**ACTIVITY:**
Leave the pictures out and reproduce all the entries word for word.

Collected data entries
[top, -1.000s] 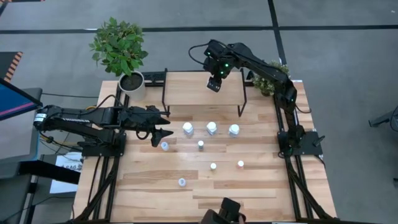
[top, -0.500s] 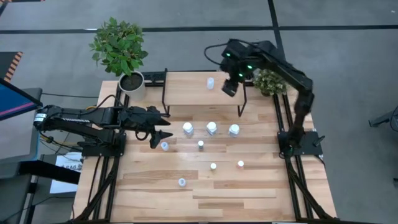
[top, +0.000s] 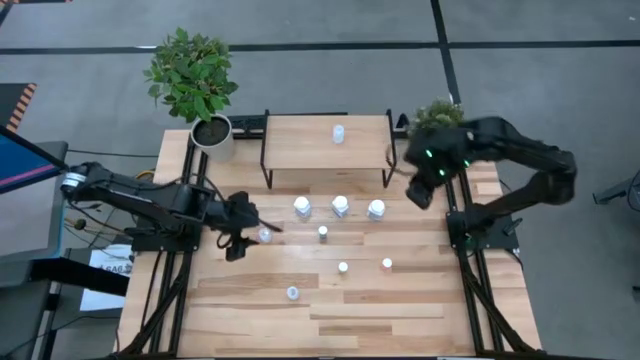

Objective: Pick and place medicine bottles onto shelf by color
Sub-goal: Put the top white pill bottle on the shelf

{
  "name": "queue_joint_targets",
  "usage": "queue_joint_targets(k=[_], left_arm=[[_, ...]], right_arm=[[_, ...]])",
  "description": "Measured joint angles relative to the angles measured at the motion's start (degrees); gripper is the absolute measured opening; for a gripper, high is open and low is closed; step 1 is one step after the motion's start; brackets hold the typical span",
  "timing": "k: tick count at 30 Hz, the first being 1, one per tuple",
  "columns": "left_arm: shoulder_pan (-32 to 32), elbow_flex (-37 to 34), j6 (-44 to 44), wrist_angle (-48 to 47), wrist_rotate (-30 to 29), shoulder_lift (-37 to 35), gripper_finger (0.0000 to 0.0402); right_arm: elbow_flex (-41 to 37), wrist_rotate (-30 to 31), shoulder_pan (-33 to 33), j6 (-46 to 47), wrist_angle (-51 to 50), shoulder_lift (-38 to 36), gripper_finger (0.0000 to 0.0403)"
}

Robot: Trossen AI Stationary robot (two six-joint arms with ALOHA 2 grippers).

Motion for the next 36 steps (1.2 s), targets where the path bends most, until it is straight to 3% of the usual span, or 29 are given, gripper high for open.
queue_joint_targets(k=[6,11,26,36], left_arm=[[-0.22,0.0,0.0,0.46,-1.42,8.05,0.0259],[-0.02,0.0,0.78,0.7,-4.12,13.36,0.0259],[0.12,0.0,4.28,3.33,-6.34,22.87,0.0259],[0.13,0.02,4.59,6.81,-7.61,22.73,0.0259]], right_arm=[[-6.89,4.98,8.11,9.83,3.5,-6.15,0.0197],[-8.01,6.62,11.6,13.76,3.89,-7.27,0.0196],[-7.97,6.79,16.07,13.76,4.45,-6.71,0.0186],[-7.97,6.79,16.82,13.71,4.34,-6.68,0.0184]])
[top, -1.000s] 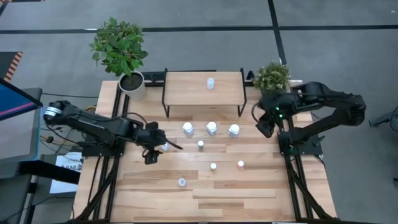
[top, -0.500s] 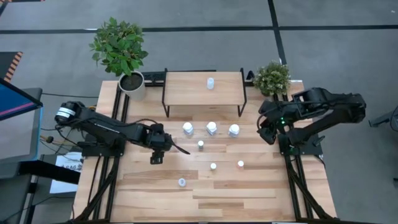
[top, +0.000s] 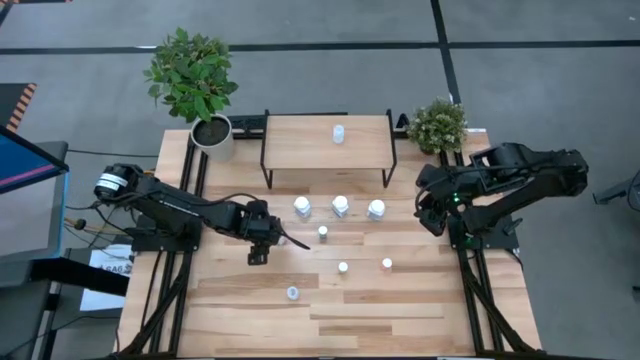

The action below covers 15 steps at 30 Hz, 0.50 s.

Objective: Pick and place medicine bottles onto shelf by color
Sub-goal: Put the top white pill bottle on the shelf

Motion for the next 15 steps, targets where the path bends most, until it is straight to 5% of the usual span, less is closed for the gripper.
queue_joint_targets(k=[15], left_arm=[[3.47,-2.19,11.03,1.53,1.93,1.35,0.0259]], right_arm=[[0.0,-0.02,-0.02,0.0,0.02,0.0,0.018]])
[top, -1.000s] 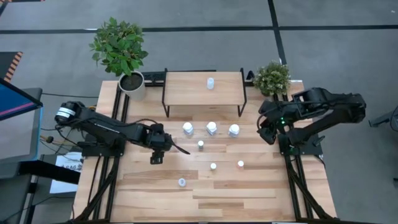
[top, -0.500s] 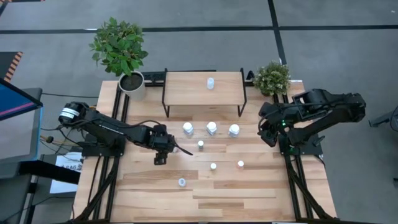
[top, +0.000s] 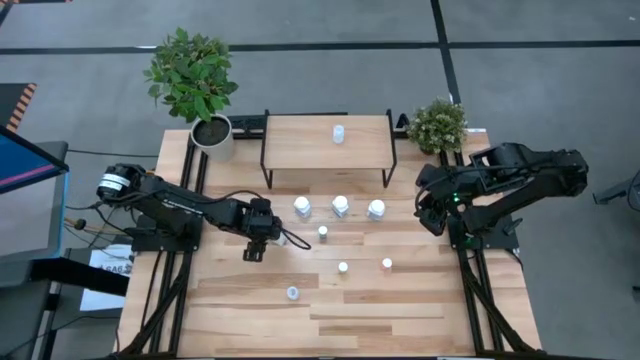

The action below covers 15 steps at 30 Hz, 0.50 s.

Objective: Pick and place medicine bottles onto shelf by color
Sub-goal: Put the top white pill bottle on the shelf

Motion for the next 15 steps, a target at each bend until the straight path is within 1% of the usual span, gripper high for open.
queue_joint_targets(k=[6,9,11,15], left_arm=[[1.58,-1.09,2.77,2.64,1.42,0.03,0.0259],[1.9,-1.1,6.1,4.6,3.21,0.03,0.0259],[1.91,-1.09,7.83,4.94,3.32,0.03,0.0259],[2.19,-1.55,8.2,5.7,3.59,0.03,0.0258]], right_arm=[[0.0,0.0,0.0,0.0,0.03,0.0,0.0179],[0.0,0.0,0.0,0.0,0.03,0.0,0.0179],[0.0,0.0,-0.04,0.0,0.03,0.0,0.0179],[0.0,0.0,-0.04,0.0,0.03,0.0,0.0179]])
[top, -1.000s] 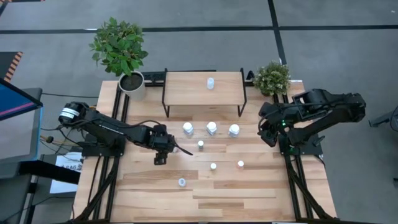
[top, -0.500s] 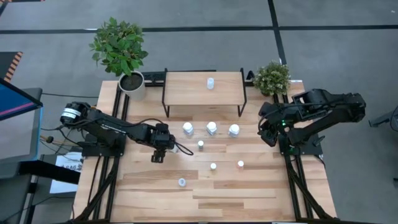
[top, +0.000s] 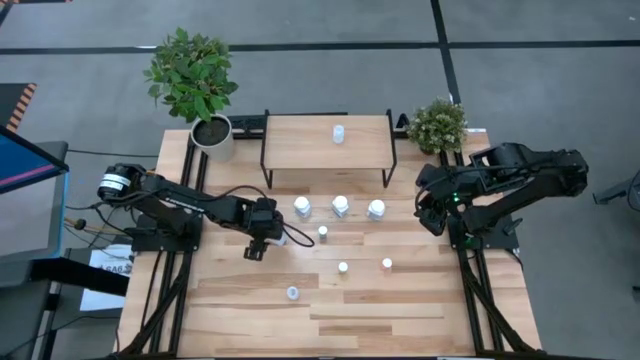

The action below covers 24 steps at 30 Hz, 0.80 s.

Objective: Pick and place medicine bottles onto shelf by color
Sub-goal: Put the top white pill bottle on the shelf

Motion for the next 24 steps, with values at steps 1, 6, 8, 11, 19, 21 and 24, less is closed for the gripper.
queue_joint_targets(k=[1,6,8,11,19,21,24], left_arm=[[0.09,-0.72,-0.02,0.87,0.3,0.0,0.0256],[0.09,-2.58,-3.38,1.68,0.4,0.0,0.024],[0.09,-3.01,-3.69,1.83,0.41,0.0,0.0232],[0.09,-3.28,-3.7,3.22,0.4,0.0,0.0221],[0.09,-3.3,-6.61,3.3,0.4,0.0,0.0164],[0.09,-2.89,-8.52,2.5,0.4,0.0,0.0141],[0.09,-0.1,-11.14,-2.48,0.39,0.0,0.0106]], right_arm=[[0.0,0.0,0.0,0.0,0.0,0.0,0.0179],[0.0,0.0,0.0,0.0,0.0,0.0,0.0179],[0.0,0.0,0.0,-0.01,0.0,0.0,0.0179],[0.0,0.0,0.0,-0.01,0.0,0.0,0.0179],[0.0,0.0,0.0,-0.02,0.0,0.0,0.0179],[0.0,0.0,0.0,0.0,0.0,0.0,0.0179],[0.0,0.0,0.0,-0.02,0.0,0.0,0.0179]])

**ANSWER FOR THIS EXERCISE:**
[top, -1.000s] 
[top, -0.500s] 
[top, +0.000s] 

Objective: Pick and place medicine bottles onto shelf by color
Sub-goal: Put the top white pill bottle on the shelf

{
  "name": "queue_joint_targets",
  "usage": "queue_joint_targets(k=[_], left_arm=[[_, ...]], right_arm=[[_, ...]])",
  "description": "Measured joint angles relative to the angles measured at the motion's start (degrees); gripper is the absolute measured opening; for a gripper, high is open and low is closed; step 1 is one step after the motion's start; brackets hold the typical span",
  "timing": "k: tick count at 30 Hz, the first being 1, one per tuple",
  "columns": "left_arm: shoulder_pan (-32 to 32), elbow_flex (-37 to 34), j6 (-44 to 44), wrist_angle (-48 to 47), wrist_rotate (-30 to 29), shoulder_lift (-37 to 35), gripper_finger (0.0000 to 0.0402); right_arm: elbow_flex (-41 to 37), wrist_rotate (-30 to 31), shoulder_pan (-33 to 33), j6 (-46 to 47), wrist_angle (-51 to 50), shoulder_lift (-38 to 36), gripper_finger (0.0000 to 0.0403)"
}

Robot: Trossen AI Stationary robot (two six-joint arms with ALOHA 2 grippers).

Motion for the next 36 steps (1.2 s), targets where the path bends most, until it is straight to 3% of the usual span, or 29 are given, gripper high for open.
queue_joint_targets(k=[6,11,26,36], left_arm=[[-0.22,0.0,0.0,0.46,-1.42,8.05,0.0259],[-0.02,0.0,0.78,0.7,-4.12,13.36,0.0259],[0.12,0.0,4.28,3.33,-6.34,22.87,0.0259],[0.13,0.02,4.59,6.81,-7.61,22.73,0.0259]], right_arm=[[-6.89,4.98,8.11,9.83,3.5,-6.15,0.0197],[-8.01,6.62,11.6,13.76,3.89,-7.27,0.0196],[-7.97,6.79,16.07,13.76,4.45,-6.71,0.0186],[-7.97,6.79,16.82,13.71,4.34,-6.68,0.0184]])
[top, -1.000s] 
[top, -0.500s] 
[top, +0.000s] 

The action below covers 15 steps at 30 Hz, 0.50 s.

Objective: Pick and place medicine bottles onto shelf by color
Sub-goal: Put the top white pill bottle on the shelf

Motion for the next 15 steps, targets where the path bends most, until it is straight to 5% of the usual span, less is closed for the gripper.
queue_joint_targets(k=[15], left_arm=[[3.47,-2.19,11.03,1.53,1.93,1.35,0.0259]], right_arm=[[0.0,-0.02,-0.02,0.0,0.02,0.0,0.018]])
[top, -1.000s] 
[top, -0.500s] 
[top, +0.000s] 

The action below covers 15 steps at 30 Hz, 0.50 s.

Objective: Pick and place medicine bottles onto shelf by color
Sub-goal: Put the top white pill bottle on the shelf

Motion for the next 15 steps, a target at each bend until the straight path is within 1% of the usual span, gripper high for open.
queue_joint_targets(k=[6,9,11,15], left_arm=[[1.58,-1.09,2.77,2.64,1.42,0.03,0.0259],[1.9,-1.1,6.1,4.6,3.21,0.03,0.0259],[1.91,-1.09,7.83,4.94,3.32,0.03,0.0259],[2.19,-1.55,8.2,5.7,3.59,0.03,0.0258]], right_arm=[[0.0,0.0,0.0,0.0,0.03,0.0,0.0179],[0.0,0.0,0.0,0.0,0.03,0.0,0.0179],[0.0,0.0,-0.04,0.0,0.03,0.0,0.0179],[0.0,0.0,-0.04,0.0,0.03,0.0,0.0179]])
[top, -1.000s] 
[top, -0.500s] 
[top, +0.000s] 

The action below covers 24 steps at 30 Hz, 0.80 s.

Objective: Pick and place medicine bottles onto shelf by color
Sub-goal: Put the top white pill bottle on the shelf

Motion for the next 24 steps, with values at steps 1, 6, 8, 11, 19, 21 and 24, less is closed for the gripper.
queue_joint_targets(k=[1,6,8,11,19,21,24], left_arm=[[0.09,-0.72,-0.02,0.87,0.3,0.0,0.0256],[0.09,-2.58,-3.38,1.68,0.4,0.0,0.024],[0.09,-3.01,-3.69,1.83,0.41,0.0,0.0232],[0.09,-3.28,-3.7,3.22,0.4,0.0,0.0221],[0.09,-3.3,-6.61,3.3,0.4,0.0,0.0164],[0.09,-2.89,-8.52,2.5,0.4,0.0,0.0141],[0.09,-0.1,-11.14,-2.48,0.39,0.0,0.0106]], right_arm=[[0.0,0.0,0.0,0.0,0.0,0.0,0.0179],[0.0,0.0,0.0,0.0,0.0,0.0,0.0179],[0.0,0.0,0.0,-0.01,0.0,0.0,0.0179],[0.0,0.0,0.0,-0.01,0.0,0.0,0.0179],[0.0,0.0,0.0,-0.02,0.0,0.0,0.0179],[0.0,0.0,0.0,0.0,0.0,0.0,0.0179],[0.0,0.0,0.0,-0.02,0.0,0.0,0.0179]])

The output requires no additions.